What they didn’t debate
Oct 23, 2012, 8:31 AM | Updated: 8:43 am
(AP image)
How about that. The attack on the Benghazi embassy – the issue that’s captured so many pixels lately – hardly a factor in last night’s debate.
And the other big foreign policy coup – killing Osama bin Laden – it was Mr. Romney who brought it up.
“I congratulate him on taking out Osama Bin Laden and going after the leadership in al-Qaeda. But we can’t kill our way out of this mess,” Romney said.
We can’t kill our way out of this mess.
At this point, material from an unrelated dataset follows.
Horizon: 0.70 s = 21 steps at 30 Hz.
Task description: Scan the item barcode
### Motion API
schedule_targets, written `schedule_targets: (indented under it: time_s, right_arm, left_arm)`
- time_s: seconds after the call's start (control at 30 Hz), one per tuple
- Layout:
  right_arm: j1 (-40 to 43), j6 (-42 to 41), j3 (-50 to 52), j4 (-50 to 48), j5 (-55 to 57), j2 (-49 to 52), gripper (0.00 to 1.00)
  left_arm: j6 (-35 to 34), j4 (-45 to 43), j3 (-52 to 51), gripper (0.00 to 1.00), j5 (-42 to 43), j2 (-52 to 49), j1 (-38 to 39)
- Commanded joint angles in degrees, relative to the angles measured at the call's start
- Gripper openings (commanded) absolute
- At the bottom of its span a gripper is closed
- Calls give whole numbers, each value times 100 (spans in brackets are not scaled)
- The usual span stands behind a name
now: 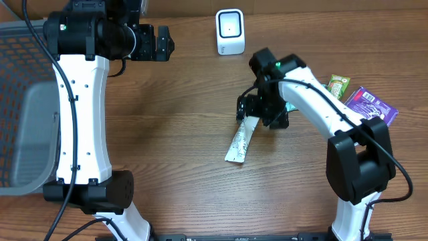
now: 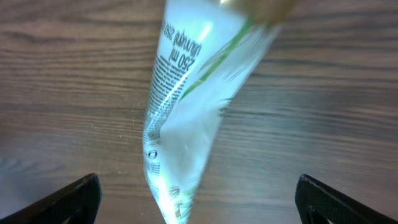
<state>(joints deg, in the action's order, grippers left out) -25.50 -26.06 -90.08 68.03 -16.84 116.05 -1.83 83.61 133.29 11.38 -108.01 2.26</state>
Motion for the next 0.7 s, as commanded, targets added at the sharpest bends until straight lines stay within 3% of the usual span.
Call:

Except later he accuses the President of having gone on an “apology tour”, and Obama’s thinking “wait a minute – I apologize too much, but yet – I kill bad guys too much?”
“Nothing Governor Romney just said is true,” said President Obama.
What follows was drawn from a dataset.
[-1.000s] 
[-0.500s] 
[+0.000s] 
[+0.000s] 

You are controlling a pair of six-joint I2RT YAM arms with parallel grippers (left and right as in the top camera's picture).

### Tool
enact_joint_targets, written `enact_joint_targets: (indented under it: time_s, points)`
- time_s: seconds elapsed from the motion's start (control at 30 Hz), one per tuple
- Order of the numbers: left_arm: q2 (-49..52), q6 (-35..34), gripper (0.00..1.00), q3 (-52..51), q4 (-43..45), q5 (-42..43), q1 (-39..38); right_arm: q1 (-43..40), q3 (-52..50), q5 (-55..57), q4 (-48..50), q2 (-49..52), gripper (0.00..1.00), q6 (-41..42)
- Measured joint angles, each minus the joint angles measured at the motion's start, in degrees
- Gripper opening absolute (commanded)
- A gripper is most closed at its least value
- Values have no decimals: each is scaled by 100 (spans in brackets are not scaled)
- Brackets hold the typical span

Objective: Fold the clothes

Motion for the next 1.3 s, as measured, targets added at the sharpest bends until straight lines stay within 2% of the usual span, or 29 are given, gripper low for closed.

But here’s the challenge Romney faced: he’s in a debate; he’s got to accuse the other guy of something, but they’re just not that different on foreign policy.
Both want to stop Iran from getting the bomb, they both back Israel, they both would make sure we’re the biggest cop on the beat – even if it did mean going back to horses and bayonets.
And I found all this reassuring because the poll numbers are again pointing to that uniquely American type of election where the winner loses.
And once again the electoral college will protect us from choosing the president most people actually want, thereby guaranteeing that half of us will spend four years tweeting how ticked off we are.
But that would be too bad because the reason the race is so close is that for all the efforts to paint this as a stark choice – government versus private industry, Obamacare versus Romneycare, apologies versus no apologies – if you accept Mitt Romney’s most recent positions, America is not going to be that different either way.